### Task to complete
Find how many lines below mention "each". Nothing but the number is needed.

### Dataset entries
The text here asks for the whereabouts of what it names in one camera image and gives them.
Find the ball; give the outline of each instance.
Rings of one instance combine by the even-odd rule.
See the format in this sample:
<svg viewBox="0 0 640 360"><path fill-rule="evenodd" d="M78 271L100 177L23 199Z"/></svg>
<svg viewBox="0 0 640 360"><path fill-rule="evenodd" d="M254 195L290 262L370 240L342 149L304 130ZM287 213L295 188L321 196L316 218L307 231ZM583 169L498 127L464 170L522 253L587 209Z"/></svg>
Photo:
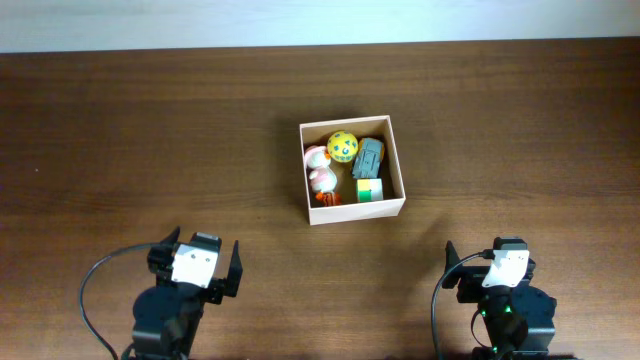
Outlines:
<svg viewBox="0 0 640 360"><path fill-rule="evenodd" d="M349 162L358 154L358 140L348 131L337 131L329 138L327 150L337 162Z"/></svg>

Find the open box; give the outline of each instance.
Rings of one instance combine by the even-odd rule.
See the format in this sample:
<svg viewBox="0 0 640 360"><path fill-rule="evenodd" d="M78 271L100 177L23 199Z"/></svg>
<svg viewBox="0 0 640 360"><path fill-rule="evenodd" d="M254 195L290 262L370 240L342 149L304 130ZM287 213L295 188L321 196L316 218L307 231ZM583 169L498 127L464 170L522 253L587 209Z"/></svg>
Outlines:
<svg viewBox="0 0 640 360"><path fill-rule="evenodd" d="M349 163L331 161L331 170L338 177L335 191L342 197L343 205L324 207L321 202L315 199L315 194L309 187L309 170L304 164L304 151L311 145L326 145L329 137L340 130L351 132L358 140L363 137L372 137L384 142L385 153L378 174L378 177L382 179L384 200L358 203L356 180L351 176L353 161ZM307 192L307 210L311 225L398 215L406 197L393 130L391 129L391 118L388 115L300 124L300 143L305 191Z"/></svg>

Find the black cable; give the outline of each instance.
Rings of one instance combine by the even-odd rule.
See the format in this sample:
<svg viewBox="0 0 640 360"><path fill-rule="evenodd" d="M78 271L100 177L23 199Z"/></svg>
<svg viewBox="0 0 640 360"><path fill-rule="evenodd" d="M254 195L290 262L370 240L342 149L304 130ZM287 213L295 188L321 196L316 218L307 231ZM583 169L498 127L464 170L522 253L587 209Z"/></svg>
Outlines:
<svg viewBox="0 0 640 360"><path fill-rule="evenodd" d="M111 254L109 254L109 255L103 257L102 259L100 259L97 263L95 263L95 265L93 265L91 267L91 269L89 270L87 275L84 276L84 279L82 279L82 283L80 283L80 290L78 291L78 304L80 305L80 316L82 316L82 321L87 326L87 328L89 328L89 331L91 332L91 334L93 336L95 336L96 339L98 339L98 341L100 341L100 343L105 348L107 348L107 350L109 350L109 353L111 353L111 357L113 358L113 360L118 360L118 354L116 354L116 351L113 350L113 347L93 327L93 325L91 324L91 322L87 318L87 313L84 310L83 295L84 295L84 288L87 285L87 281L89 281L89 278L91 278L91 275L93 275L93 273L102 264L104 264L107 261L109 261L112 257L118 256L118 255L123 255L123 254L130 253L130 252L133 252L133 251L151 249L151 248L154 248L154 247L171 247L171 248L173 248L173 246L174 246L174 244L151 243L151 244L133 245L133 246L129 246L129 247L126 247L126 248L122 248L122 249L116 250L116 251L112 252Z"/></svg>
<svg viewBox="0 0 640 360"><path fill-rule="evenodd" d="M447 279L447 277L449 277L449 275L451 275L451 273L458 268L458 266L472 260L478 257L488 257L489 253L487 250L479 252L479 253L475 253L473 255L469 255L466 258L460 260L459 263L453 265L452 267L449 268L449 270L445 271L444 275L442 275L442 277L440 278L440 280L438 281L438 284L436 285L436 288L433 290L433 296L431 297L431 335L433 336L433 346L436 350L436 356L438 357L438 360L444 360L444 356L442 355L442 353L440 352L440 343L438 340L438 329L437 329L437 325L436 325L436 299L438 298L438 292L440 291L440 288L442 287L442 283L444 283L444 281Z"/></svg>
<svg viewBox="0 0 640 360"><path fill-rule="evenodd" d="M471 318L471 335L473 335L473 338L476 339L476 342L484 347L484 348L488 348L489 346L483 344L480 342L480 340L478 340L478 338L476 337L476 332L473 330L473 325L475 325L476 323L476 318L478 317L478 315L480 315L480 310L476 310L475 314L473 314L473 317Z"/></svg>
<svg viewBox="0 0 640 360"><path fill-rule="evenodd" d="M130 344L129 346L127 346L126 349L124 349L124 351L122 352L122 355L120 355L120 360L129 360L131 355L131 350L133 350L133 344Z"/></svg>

---

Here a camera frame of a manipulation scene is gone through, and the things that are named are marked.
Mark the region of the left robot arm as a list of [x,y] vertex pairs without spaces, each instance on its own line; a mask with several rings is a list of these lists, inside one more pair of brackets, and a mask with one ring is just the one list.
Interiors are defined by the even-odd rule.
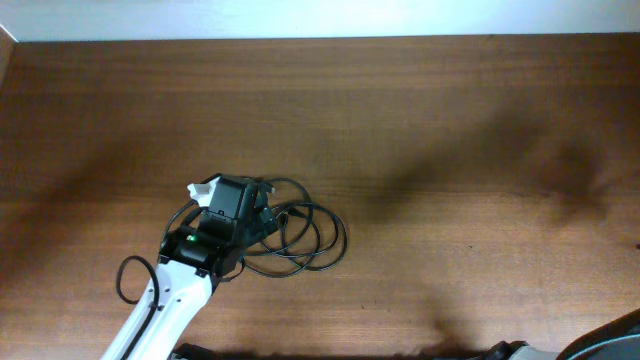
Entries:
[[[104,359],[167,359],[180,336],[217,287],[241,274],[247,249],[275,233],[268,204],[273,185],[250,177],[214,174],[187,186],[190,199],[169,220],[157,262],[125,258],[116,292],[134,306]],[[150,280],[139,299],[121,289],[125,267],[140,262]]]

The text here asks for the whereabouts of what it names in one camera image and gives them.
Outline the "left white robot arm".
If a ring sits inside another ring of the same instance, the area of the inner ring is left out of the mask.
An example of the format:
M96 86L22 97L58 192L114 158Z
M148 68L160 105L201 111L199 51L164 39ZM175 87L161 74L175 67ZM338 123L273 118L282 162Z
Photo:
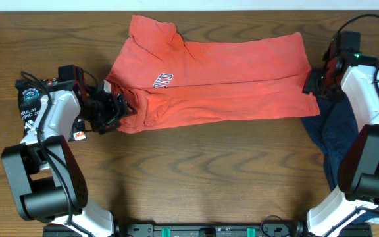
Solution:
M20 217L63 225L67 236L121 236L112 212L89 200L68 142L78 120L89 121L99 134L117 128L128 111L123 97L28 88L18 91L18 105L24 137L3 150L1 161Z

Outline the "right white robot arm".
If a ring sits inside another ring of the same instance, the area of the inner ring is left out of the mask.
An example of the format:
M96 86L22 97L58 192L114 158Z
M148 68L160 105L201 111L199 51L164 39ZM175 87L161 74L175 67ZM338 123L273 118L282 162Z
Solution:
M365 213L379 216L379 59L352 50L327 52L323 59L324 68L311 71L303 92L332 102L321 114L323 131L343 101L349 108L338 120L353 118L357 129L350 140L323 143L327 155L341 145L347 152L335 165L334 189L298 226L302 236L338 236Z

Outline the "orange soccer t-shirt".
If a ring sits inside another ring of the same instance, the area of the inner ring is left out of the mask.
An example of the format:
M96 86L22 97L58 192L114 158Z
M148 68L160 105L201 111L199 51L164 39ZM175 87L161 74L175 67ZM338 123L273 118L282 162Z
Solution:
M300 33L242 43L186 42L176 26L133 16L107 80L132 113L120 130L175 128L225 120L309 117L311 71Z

### Reply
4